Our aim is to communicate instantly with 260,000 members at no cost.

"It is now virtually impossible for any union of any size to do a mailing regularly to all its membership. They have become sleeping giants.

"We must begin to create the spaces where members talk to each other - even when separated by physical distance.

"We don’t buy newspapers anymore for the news. We get that from radio and television. The internet is now truly an alternative to TV. Clinton’s recent testimony to Congress was watched live on computers by a quarter of a million people at any given time.

"For a union with a digital movie camera and an internet connection, it could produce union television programmes and radio without having to rely on multinational businessmen like Murdoch for air time."

But won’t people always prefer to read in print? And anyway, not everyone has access to the internet.

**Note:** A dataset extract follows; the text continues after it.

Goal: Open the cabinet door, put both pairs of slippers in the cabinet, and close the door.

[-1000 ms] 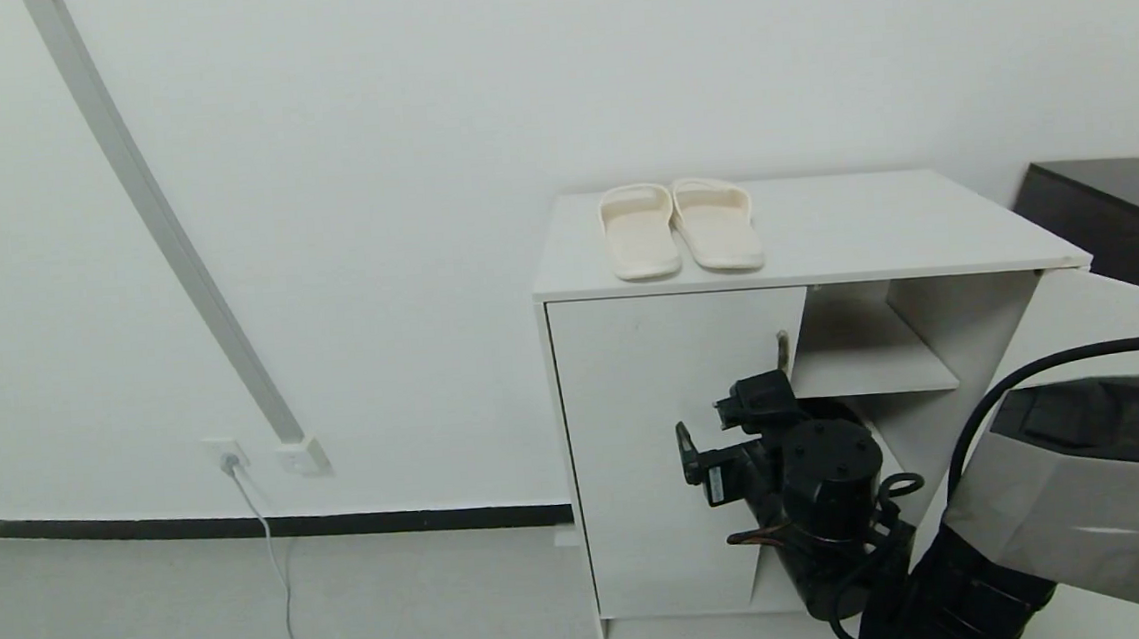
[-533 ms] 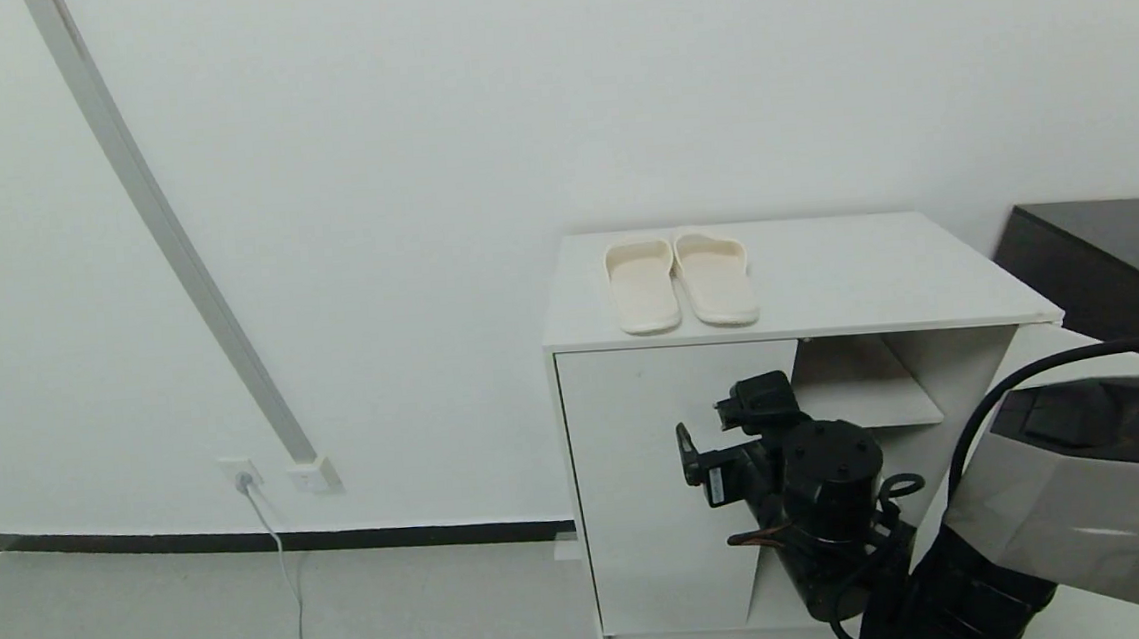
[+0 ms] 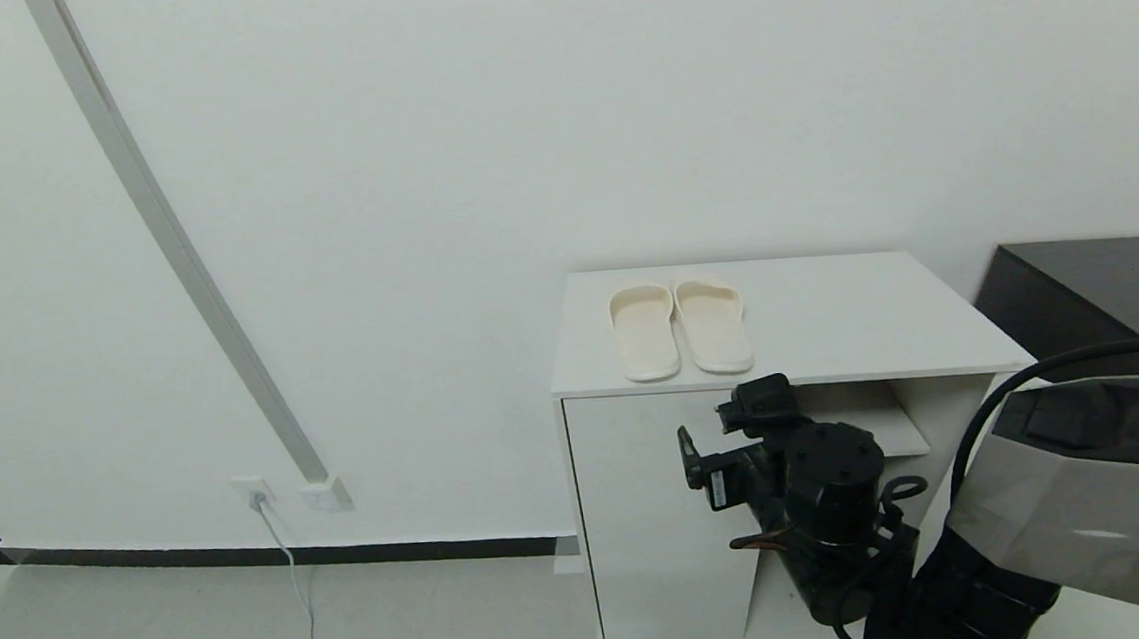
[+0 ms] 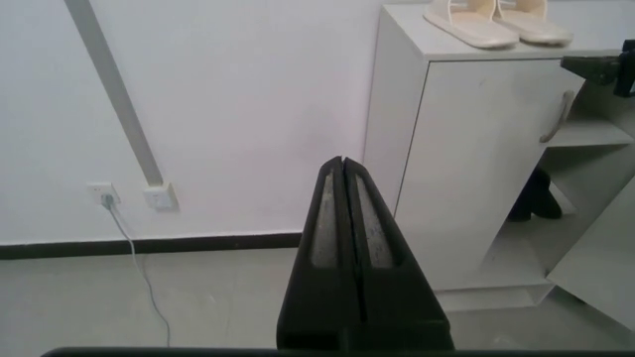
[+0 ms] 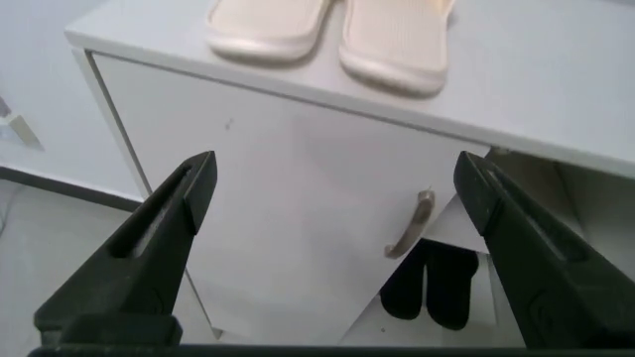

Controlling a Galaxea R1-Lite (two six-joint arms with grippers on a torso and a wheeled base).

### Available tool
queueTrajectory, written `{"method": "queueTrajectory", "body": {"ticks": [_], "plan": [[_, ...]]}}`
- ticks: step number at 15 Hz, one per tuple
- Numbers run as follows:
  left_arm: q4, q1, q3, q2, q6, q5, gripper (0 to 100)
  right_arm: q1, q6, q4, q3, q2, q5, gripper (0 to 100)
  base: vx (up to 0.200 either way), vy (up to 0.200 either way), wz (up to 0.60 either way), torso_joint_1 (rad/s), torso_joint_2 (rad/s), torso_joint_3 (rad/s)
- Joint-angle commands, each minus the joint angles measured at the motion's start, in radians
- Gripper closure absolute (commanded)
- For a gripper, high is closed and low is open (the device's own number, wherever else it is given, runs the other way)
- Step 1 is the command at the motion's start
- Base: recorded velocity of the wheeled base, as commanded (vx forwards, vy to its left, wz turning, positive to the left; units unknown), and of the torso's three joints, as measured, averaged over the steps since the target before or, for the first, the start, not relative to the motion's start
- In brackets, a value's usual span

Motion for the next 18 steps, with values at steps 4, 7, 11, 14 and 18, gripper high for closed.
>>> {"method": "queueTrajectory", "body": {"ticks": [4, 7, 11, 14, 18], "plan": [[0.0, 0.0, 0.0, 0.0, -0.001, 0.001, 100, 0.009, -0.084, -0.074, 0.038, -0.024, 0.067, 0, 0.0, 0.0, 0.0, 0.116, -0.25, -0.142], [0.0, 0.0, 0.0, 0.0, -0.003, 0.002, 100, -0.035, -0.124, -0.008, -0.114, -0.024, 0.07, 0, 0.0, 0.0, 0.0, 0.0, 0.0, 0.0], [0.0, 0.0, 0.0, 0.0, -0.001, 0.001, 100, -0.05, 0.02, 0.532, -0.455, -0.097, 0.066, 0, 0.0, 0.0, 0.0, 0.0, 0.0, 0.0], [0.0, 0.0, 0.0, 0.0, 0.0, 0.001, 100, -0.032, 0.183, 0.898, -0.625, -0.168, 0.058, 0, 0.0, 0.0, 0.0, 0.0, 0.0, 0.0], [0.0, 0.0, 0.0, 0.0, 0.002, -0.001, 100, -0.021, 0.352, 1.137, -0.694, -0.18, 0.044, 0, 0.0, 0.0, 0.0, 0.0, 0.0, 0.0]]}}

Eric points out that 150 million people are now ‘online’. They are using technology that wasn’t used five years ago. There are now more than 1500 union web sites.

The CWU is about to launch a live event on the web. Every member with internet access will be able – simultaneously and in ‘real time’ – to join in a discussion with each other and with leaders of both the CWU and the Communication Workers of America on issues of common concern.

Eric says: "In the past all international work was done by a handful of people. All that is changing, whether individual unions feel they need to change or not. We have to embrace it, You can’t stop it."